A font variation is a setting along a variation axis that allows your application to produce a range of typestyles algorithmically. Each variation axis has:
A name (such as 'wght') that indicates the typestyle that the axis represents, specified in the font variation axis dictionary using the key kCGFontVariationAxisName.
A set of maximum and minimum values for the axis, specified in the font variation axis dictionary using the keys kCGFontVariationAxisMinValue and kCGFontVariationAxisMaxValue.
The default value of the axis, specified in the font variation axis dictionary using the key kCGFontVariationAxisDefaultValue.

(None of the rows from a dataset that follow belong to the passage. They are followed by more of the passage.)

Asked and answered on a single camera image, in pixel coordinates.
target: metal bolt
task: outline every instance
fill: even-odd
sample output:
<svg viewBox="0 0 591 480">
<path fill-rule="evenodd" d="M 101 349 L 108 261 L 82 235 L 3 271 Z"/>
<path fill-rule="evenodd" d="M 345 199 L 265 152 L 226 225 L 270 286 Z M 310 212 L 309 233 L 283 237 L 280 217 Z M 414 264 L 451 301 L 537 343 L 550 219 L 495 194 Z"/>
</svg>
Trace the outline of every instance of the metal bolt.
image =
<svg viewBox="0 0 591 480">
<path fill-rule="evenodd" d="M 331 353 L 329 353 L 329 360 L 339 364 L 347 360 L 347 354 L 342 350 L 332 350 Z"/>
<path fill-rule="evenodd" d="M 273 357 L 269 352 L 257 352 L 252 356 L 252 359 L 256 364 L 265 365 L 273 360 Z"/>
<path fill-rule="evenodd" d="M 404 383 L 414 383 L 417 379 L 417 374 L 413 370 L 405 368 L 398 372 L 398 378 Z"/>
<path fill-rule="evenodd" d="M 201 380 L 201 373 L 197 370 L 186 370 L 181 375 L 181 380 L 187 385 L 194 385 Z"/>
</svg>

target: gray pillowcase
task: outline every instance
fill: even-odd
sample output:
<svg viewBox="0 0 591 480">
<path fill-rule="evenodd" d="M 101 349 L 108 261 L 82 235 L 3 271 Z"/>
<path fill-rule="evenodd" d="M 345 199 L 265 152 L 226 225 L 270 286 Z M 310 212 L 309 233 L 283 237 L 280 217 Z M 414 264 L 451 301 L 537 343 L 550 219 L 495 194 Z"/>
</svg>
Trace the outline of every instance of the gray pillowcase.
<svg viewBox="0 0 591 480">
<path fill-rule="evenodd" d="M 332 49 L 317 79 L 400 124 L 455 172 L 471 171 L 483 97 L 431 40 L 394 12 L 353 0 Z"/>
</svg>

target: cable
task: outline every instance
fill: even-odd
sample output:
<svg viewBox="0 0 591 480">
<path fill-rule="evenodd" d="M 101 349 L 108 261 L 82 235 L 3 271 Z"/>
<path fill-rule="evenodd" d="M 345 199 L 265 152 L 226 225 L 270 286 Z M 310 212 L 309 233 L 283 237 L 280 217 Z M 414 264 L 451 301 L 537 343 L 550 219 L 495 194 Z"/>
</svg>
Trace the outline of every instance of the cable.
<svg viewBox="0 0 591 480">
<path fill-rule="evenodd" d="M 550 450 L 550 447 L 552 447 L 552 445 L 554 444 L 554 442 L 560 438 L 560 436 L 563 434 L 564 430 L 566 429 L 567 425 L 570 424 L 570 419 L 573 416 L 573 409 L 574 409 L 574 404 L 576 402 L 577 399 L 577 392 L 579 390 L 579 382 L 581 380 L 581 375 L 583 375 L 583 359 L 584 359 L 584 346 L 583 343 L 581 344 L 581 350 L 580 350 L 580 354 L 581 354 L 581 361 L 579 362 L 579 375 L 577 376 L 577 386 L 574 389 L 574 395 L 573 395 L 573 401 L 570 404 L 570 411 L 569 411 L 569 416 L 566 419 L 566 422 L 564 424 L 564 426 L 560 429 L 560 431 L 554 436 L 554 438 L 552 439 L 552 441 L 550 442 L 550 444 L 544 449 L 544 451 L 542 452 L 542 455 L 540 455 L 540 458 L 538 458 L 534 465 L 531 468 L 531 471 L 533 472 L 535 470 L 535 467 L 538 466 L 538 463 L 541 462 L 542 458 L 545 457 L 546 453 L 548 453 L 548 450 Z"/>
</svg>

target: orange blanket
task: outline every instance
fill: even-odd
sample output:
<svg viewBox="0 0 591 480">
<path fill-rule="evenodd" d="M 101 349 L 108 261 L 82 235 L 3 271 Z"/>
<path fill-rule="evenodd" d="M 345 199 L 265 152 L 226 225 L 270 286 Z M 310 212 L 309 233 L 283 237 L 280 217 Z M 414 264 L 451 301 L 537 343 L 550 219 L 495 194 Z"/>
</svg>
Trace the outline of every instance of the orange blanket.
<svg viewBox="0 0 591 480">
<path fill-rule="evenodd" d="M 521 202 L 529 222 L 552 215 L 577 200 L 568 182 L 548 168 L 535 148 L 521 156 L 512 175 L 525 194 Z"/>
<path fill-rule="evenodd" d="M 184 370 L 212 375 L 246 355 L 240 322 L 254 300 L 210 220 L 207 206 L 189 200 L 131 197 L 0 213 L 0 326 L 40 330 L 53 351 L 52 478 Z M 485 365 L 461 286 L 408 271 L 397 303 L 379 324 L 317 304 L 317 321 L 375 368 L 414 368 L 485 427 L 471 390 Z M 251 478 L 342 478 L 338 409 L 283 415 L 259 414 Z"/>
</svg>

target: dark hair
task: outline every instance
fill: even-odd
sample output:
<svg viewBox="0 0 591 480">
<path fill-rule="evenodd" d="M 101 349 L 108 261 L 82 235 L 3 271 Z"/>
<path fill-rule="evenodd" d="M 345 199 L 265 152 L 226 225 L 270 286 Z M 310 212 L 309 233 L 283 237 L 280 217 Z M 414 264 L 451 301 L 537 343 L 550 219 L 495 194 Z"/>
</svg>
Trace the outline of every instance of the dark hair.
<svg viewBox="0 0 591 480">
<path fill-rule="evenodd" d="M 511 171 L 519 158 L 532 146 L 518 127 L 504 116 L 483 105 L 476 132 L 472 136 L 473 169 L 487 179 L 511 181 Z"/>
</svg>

The weight axis, for example, governs the possible values for the weight of the font—the minimum value produces the lightest appearance of that font, the maximum value the boldest. The default value is the position along the variation axis at which that font falls normally. Because the axis is created by the font designer, font variations can be optimized for their particular font. Not all fonts have variations.
Quartz provides three functions in Mac OS X v10.4 that let you work with font variations:
CGFontCreateCopyWithVariations, which creates a copy of a font using a variation specification dictionary. The function returns a font created by applying the specified variation specification dictionary to the font you provide.
CGFontCopyVariations, which returns a dictionary that contains the font variations, or NULL if the font doesn’t support variations.
CGFontCopyVariationAxes, which returns an array of variation axis dictionaries, or NULL if the font doesn’t support variations.